**Try it**
Only one stretch of the data below is needed. Output the lines from the one with "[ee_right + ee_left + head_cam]" up to and including the one with "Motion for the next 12", exactly as they stand.

---------- Data supplied

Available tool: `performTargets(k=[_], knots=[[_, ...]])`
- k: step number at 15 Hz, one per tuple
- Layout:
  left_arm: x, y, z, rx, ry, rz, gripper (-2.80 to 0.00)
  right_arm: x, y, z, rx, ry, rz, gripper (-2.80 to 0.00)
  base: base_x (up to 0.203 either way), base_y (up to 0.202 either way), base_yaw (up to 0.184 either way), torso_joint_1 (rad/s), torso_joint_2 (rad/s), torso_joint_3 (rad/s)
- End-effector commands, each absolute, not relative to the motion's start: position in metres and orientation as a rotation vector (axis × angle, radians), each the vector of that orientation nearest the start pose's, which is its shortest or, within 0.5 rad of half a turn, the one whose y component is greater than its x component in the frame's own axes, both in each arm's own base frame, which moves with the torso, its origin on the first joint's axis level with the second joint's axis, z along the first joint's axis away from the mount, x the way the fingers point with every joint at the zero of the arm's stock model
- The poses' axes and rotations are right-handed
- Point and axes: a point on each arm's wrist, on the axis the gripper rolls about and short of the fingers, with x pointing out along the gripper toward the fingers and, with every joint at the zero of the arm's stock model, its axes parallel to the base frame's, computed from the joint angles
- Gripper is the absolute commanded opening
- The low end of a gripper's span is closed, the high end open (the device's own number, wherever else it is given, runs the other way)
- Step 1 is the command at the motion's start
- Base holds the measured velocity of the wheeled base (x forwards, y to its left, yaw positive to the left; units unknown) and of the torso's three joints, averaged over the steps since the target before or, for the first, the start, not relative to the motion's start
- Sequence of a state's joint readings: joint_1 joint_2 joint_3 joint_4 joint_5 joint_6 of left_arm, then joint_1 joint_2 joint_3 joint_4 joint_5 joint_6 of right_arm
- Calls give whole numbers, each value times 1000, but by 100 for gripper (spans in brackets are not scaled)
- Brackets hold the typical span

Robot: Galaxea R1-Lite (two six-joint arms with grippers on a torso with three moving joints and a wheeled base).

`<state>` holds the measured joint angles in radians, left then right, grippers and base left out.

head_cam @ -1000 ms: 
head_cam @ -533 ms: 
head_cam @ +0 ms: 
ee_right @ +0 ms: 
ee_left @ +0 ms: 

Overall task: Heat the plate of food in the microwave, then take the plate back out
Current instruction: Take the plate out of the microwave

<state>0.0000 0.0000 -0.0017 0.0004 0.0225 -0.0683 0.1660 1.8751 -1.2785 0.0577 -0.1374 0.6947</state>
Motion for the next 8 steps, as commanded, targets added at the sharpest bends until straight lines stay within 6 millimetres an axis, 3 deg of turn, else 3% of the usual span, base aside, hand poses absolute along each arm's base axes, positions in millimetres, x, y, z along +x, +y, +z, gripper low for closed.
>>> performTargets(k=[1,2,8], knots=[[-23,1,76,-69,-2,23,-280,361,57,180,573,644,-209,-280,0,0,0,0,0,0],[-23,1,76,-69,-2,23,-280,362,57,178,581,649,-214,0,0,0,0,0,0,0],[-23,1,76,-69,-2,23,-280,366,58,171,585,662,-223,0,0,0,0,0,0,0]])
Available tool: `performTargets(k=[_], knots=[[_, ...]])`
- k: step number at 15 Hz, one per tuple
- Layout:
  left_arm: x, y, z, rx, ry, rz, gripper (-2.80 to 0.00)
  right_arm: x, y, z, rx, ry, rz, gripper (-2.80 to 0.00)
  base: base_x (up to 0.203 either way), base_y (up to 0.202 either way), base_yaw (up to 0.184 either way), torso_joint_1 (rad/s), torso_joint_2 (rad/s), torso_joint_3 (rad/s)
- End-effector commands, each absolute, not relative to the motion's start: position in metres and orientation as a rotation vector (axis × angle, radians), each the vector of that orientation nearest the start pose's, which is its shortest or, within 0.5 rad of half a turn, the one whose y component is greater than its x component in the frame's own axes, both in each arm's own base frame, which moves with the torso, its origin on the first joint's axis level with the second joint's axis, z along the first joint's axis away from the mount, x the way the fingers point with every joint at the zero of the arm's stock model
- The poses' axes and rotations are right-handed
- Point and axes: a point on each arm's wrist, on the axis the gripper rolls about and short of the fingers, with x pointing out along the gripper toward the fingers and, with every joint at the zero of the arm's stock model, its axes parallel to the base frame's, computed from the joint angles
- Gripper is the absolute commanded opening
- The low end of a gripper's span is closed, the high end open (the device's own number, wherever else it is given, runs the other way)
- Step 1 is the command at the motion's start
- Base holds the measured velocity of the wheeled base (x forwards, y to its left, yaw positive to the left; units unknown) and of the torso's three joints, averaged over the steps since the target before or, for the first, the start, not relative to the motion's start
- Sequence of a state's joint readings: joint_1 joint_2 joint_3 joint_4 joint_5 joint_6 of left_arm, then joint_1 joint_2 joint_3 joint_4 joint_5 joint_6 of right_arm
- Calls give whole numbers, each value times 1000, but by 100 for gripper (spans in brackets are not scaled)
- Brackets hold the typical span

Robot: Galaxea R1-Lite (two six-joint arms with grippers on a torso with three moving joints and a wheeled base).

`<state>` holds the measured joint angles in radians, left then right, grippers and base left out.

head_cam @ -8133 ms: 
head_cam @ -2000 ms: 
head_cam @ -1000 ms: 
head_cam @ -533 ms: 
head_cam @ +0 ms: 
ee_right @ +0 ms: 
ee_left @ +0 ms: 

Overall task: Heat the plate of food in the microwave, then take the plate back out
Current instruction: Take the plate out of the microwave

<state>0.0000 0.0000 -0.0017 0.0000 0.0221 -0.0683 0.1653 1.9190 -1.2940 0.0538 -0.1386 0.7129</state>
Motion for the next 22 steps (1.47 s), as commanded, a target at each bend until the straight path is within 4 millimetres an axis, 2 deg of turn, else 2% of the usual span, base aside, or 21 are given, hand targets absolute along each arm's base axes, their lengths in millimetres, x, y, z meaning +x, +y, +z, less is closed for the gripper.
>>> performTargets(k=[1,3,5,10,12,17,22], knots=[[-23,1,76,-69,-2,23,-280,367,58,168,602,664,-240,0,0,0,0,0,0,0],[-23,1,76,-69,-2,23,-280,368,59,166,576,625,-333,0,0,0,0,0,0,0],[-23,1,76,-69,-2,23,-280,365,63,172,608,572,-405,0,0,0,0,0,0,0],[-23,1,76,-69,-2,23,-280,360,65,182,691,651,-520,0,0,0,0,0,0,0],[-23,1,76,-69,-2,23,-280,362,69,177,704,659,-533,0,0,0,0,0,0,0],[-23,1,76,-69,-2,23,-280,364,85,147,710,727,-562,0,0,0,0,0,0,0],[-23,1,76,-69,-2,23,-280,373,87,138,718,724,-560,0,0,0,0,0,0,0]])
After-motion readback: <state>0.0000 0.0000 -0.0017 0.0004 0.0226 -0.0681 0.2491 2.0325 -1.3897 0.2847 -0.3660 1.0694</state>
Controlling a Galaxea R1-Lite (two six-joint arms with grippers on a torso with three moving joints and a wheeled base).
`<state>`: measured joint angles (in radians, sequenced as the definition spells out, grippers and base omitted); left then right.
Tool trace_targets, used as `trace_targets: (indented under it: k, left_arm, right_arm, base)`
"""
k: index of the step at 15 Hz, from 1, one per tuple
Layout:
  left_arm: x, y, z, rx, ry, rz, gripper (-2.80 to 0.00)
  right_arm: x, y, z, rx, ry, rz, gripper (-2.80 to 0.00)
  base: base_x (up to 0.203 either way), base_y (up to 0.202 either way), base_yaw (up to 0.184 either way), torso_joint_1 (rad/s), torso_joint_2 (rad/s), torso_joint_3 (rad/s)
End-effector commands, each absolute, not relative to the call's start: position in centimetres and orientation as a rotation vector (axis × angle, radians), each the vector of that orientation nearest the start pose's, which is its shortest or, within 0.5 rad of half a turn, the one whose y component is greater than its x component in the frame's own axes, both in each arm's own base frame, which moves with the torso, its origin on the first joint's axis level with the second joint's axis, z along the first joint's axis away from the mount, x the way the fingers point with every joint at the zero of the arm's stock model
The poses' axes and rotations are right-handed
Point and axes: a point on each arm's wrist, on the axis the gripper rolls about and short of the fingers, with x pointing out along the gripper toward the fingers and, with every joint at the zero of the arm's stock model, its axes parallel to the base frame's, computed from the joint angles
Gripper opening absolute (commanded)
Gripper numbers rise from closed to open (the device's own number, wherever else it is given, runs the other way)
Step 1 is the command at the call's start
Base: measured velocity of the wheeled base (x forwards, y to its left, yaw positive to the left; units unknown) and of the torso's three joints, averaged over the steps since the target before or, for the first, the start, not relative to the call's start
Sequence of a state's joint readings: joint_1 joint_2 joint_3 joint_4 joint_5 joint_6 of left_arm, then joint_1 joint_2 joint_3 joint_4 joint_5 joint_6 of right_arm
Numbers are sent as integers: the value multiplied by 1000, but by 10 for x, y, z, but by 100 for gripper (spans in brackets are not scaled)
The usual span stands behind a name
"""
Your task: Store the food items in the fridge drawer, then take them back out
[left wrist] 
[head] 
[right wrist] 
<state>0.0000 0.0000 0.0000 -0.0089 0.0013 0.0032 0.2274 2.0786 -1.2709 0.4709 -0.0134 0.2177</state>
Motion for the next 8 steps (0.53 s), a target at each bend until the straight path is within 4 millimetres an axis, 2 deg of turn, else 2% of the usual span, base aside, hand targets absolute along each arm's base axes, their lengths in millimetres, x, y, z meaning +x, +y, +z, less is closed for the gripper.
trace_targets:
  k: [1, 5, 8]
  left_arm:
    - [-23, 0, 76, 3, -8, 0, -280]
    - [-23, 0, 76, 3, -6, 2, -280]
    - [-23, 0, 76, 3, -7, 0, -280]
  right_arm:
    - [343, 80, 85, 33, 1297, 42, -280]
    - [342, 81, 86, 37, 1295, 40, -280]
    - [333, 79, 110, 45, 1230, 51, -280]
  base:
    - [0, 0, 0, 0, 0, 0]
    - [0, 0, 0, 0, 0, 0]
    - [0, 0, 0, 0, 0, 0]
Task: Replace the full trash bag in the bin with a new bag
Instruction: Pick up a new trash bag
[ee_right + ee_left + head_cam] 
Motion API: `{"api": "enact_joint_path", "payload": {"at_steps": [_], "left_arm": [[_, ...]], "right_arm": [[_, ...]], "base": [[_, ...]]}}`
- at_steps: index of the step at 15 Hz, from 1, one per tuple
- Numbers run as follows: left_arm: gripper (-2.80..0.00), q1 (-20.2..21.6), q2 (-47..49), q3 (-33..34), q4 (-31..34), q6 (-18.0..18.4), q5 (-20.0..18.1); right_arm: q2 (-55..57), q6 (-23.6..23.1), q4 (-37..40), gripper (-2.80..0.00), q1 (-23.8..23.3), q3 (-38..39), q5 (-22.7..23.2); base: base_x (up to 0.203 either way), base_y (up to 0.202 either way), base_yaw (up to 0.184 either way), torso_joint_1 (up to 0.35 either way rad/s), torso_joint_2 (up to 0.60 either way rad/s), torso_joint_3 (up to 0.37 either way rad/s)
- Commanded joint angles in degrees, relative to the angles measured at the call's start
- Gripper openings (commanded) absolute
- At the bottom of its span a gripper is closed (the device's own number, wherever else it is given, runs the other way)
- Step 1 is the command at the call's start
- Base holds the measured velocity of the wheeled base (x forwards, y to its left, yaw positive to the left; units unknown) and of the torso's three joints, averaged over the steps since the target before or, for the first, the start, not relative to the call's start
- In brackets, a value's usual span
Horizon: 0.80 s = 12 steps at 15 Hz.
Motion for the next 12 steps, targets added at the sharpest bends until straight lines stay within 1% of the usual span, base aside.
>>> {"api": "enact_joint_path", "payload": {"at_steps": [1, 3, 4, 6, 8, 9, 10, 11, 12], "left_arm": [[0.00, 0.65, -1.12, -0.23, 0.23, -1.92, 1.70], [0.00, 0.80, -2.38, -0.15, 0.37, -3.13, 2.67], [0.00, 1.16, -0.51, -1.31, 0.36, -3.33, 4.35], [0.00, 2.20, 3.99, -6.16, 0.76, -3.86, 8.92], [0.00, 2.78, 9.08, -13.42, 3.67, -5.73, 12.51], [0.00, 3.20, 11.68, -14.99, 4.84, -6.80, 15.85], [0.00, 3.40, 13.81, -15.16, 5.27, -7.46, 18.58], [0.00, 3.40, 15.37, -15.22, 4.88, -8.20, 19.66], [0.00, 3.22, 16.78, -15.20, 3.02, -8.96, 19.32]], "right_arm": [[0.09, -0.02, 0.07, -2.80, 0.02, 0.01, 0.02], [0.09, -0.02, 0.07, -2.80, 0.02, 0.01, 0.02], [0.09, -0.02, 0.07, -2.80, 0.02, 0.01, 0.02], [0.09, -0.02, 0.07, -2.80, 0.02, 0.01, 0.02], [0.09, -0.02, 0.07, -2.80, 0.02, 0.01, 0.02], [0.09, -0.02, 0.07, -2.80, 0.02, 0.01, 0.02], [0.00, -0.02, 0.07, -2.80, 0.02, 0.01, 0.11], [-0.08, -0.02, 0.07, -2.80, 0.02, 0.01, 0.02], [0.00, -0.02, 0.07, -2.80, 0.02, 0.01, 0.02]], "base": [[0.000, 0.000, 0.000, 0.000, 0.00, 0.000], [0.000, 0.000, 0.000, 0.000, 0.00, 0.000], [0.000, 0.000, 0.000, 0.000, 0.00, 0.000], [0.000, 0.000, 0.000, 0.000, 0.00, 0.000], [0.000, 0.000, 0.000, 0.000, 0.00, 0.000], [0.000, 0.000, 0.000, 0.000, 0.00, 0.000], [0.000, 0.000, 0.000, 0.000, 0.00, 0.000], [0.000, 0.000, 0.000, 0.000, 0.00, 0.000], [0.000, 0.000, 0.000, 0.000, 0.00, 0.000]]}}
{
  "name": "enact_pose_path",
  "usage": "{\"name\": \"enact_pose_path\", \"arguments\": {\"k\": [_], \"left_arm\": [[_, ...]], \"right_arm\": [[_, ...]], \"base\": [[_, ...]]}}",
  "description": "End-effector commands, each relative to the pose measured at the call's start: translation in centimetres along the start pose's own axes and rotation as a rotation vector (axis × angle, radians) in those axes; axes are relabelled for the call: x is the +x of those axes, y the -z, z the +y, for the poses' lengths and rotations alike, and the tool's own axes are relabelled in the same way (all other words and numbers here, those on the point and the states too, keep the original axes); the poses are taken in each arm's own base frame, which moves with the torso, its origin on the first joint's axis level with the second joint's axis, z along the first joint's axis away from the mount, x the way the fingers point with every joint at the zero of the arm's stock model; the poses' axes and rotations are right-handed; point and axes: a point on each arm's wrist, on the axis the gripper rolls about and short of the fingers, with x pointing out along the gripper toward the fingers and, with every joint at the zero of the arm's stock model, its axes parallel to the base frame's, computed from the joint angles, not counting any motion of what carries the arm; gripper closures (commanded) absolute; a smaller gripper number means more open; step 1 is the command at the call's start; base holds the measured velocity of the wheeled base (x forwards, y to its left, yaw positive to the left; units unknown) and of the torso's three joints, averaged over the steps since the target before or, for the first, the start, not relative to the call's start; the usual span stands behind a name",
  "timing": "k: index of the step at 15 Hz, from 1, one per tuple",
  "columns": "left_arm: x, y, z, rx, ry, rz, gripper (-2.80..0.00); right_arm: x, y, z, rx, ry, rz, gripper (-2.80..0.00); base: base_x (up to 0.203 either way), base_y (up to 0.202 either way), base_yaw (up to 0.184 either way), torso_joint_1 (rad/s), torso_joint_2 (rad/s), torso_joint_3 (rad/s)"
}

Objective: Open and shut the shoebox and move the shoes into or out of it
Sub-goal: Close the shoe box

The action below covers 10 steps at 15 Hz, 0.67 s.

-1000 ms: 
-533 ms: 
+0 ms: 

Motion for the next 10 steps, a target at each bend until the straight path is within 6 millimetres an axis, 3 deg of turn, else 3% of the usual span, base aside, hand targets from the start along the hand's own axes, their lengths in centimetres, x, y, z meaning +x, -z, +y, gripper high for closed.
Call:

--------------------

**Written answer**
[ee_right + ee_left + head_cam] 
Motion API: `{"api": "enact_joint_path", "payload": {"at_steps": [_], "left_arm": [[_, ...]], "right_arm": [[_, ...]], "base": [[_, ...]]}}`
- at_steps: index of the step at 15 Hz, from 1, one per tuple
- Numbers run as follows: left_arm: gripper (-2.80..0.00), q1 (-20.2..21.6), q2 (-47..49), q3 (-33..34), q4 (-31..34), q6 (-18.0..18.4), q5 (-20.0..18.1); right_arm: q2 (-55..57), q6 (-23.6..23.1), q4 (-37..40), gripper (-2.80..0.00), q1 (-23.8..23.3), q3 (-38..39), q5 (-22.7..23.2); base: base_x (up to 0.203 either way), base_y (up to 0.202 either way), base_yaw (up to 0.184 either way), torso_joint_1 (up to 0.35 either way rad/s), torso_joint_2 (up to 0.60 either way rad/s), torso_joint_3 (up to 0.37 either way rad/s)
- Commanded joint angles in degrees, relative to the angles measured at the call's start
- Gripper openings (commanded) absolute
- At the bottom of its span a gripper is closed (the device's own number, wherever else it is given, runs the other way)
- Step 1 is the command at the call's start
- Base holds the measured velocity of the wheeled base (x forwards, y to its left, yaw positive to the left; units unknown) and of the torso's three joints, averaged over the steps since the target before or, for the first, the start, not relative to the call's start
- In brackets, a value's usual span
Horizon: 0.80 s = 12 steps at 15 Hz.
Motion for the next 12 steps, targets added at the sharpest bends until straight lines stay within 1% of the usual span, base aside.

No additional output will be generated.